WHAT YOU ARE ASKED TO DO>
Return the listing below unchanged, but without pictures.

COLLECTED MATERIAL>
----
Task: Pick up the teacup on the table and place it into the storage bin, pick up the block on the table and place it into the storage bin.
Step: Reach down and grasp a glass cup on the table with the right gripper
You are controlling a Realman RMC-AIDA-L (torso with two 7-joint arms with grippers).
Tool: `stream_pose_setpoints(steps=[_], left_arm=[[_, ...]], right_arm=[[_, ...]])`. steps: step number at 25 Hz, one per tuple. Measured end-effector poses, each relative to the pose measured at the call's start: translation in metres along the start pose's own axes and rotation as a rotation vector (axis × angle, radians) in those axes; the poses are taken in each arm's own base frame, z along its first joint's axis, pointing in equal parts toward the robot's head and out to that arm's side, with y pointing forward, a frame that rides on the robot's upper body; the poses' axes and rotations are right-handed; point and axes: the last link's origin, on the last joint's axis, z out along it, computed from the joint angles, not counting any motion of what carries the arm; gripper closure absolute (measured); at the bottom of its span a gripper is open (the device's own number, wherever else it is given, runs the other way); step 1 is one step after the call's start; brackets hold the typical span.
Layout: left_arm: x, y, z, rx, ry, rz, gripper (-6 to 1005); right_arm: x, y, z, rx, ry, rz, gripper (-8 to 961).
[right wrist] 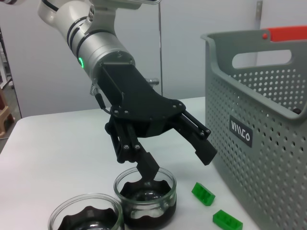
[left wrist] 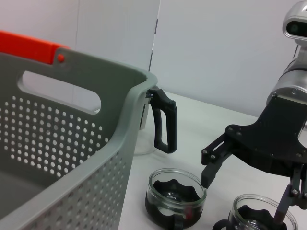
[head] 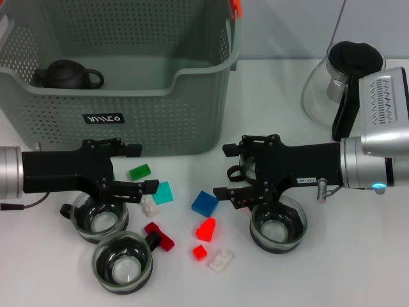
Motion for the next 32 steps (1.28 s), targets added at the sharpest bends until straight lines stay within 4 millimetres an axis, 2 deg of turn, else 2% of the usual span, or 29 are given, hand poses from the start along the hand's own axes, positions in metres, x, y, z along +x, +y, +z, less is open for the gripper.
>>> stream_pose_setpoints(steps=[26,32], left_arm=[[0.001,0.002,-0.002,-0.008,0.006,-0.014,102],[-0.001,0.004,-0.003,-0.014,0.006,-0.018,103]], right_arm=[[-0.002,-0.002,-0.004,0.006,-0.012,0.004,38],[-0.012,0.000,-0.018,-0.024,-0.048,-0.017,38]])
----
EXPECTED ANSWER>
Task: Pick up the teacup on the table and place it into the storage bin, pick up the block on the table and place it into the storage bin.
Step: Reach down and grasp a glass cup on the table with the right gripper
You are controlling a Realman RMC-AIDA-L (torso with two 7-joint arms with grippers).
Tool: `stream_pose_setpoints(steps=[_], left_arm=[[_, ...]], right_arm=[[_, ...]])`. steps: step number at 25 Hz, one per tuple. Measured end-effector poses, each relative to the pose measured at the call's start: translation in metres along the start pose's own axes and rotation as a rotation vector (axis × angle, radians) in those axes; the poses are taken in each arm's own base frame, z along its first joint's axis, pointing in equal parts toward the robot's head and out to that arm's side, with y pointing forward, a frame that rides on the robot's upper body; the poses' axes and rotations are right-handed; point and axes: the last link's origin, on the last joint's axis, z out along it, computed from the joint angles, not counting any motion of what carries the arm; gripper closure absolute (measured); at the bottom of its span a gripper is open (the device's own number, wherever else it is given, runs the other way); step 1 is one step after the call's start; brackets hold the typical span.
Layout: left_arm: x, y, z, rx, ry, rz, gripper (-6 to 1005); right_arm: x, y, z, rx, ry, rz, gripper (-8 to 961).
[right wrist] 
[left wrist] 
[head] 
Motion for the next 32 steps (1.28 s), targets added at the sharpest bends until straight lines stay within 4 millimetres an axis, 2 deg of turn, else 2% of the usual span, or 29 are given, hand poses from the start along the hand's own axes, positions in metres, x, y, z along +x, +y, +z, less is open for the gripper.
>>> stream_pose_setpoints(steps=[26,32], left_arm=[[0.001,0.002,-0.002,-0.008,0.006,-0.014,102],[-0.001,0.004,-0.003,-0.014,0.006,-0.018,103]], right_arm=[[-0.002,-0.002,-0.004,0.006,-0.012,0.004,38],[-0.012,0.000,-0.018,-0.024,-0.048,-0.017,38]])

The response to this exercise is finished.